Indian Mujahideen terror group, which claimed responsibility for the Varanasi blast on December seven, had started adopting the technique used by Abdul Karim 'Tunda' in late 1990s when acid was used to trigger an explosion.
The modus operandi might have been used in Varanasi blast which left two people including a child dead after a bomb exploded at a 'ghat' where the evening prayers were on, sources said. The authorities were not able to find any triggering mechanism used in the explosive material and an in-depth forensic examination was carried out.
The examination showed that the explosive material used in the Varanasi blast was ammonium nitrate with RDX used in little quantity to act as a booster.
The investigators were trying to ascertain the triggering mechanism used in detonating the bomb as this forms a crucial evidence in getting the tell-tale sign of terror group.
What came as a surprise to the forensic scientists as well as security agencies was the presence of sulphuric acid in a few places at the blast site, the sources said.

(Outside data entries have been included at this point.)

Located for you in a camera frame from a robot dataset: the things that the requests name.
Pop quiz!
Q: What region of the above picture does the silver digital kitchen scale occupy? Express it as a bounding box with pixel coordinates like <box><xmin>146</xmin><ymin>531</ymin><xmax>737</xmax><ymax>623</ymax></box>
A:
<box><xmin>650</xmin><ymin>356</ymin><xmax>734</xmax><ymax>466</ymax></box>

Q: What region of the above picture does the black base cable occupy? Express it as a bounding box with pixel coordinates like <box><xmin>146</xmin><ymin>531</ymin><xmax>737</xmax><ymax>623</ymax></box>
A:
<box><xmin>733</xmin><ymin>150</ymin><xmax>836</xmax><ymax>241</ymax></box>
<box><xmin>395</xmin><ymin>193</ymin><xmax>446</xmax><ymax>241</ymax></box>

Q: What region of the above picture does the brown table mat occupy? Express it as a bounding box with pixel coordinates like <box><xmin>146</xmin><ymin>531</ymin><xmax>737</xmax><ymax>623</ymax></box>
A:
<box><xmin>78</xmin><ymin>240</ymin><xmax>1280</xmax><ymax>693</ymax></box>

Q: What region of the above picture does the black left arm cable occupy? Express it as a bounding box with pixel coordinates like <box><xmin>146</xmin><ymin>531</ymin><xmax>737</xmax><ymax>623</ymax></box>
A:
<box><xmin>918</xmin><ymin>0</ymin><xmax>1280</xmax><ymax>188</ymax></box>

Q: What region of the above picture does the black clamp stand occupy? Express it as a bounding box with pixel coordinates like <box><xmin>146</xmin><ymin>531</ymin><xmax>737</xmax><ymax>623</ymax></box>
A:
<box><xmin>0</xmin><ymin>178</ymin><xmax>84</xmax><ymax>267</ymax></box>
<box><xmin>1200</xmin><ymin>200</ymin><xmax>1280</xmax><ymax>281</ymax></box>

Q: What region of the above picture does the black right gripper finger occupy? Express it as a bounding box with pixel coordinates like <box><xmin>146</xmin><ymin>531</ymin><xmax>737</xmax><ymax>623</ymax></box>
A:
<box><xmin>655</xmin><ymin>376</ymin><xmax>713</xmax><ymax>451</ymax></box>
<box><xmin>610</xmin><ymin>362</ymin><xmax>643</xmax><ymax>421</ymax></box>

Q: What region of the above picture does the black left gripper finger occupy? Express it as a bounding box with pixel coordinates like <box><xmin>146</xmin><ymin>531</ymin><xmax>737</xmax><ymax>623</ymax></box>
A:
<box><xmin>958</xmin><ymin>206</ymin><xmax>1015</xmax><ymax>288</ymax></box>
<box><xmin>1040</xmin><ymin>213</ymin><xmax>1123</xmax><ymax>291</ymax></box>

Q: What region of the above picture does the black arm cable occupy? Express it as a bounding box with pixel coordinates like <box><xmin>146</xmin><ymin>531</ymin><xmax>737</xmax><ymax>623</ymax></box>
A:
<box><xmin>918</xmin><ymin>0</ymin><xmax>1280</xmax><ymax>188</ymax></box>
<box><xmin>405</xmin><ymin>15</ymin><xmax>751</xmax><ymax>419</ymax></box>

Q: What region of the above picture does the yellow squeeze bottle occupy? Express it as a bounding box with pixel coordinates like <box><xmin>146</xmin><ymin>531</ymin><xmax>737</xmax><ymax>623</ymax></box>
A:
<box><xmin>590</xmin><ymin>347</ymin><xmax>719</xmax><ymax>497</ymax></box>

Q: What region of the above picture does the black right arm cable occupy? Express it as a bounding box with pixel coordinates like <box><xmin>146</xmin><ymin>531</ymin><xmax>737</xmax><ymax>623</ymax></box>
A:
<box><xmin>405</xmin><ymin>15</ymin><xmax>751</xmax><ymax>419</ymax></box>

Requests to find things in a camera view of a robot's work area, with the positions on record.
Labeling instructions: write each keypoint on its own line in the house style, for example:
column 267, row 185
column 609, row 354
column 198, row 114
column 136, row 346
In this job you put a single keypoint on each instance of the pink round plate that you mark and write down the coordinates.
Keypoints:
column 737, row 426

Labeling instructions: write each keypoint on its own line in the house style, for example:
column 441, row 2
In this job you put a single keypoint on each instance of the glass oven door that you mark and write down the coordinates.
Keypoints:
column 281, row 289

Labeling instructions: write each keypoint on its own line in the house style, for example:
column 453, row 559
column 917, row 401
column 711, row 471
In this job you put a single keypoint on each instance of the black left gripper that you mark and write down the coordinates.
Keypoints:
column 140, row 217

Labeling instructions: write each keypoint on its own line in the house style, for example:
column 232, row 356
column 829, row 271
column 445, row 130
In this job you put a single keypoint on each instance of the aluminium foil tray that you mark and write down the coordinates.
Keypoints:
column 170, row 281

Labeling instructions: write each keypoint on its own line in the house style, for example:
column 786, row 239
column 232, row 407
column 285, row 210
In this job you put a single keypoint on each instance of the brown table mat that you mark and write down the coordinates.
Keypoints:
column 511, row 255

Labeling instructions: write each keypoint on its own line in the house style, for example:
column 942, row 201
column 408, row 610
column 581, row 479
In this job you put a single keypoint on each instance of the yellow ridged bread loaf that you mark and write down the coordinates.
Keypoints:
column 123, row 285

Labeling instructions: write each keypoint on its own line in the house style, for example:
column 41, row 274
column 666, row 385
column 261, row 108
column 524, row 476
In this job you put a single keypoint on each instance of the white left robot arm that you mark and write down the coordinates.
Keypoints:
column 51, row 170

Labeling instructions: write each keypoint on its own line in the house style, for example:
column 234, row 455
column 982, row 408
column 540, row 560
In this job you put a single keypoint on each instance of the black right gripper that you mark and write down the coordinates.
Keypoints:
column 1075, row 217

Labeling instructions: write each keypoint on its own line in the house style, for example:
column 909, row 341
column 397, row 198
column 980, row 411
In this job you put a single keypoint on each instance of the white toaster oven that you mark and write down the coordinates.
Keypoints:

Joining the dots together, the security agencies were of the opinion that the terror module which carried out the blast at Varanasi had used a mixture of ammonium nitrate, RDX as a booster and sulphuric acid kept in a test tube, whose drops fell on the explosive material, as a triggering mechanism, the sources said.
The same kind of techniques were used by Lashker-e-Taiba's bomb expert Abdul Karim "Tunda" while carrying out a spate of bomb explosions in late 1990s in Uttar Pradesh. This also gave rise to suspicion that the Indian Mujahideen could have established a base in Bangladesh where Tunda had developed an association with a local students' group in late 1990s, the sources said.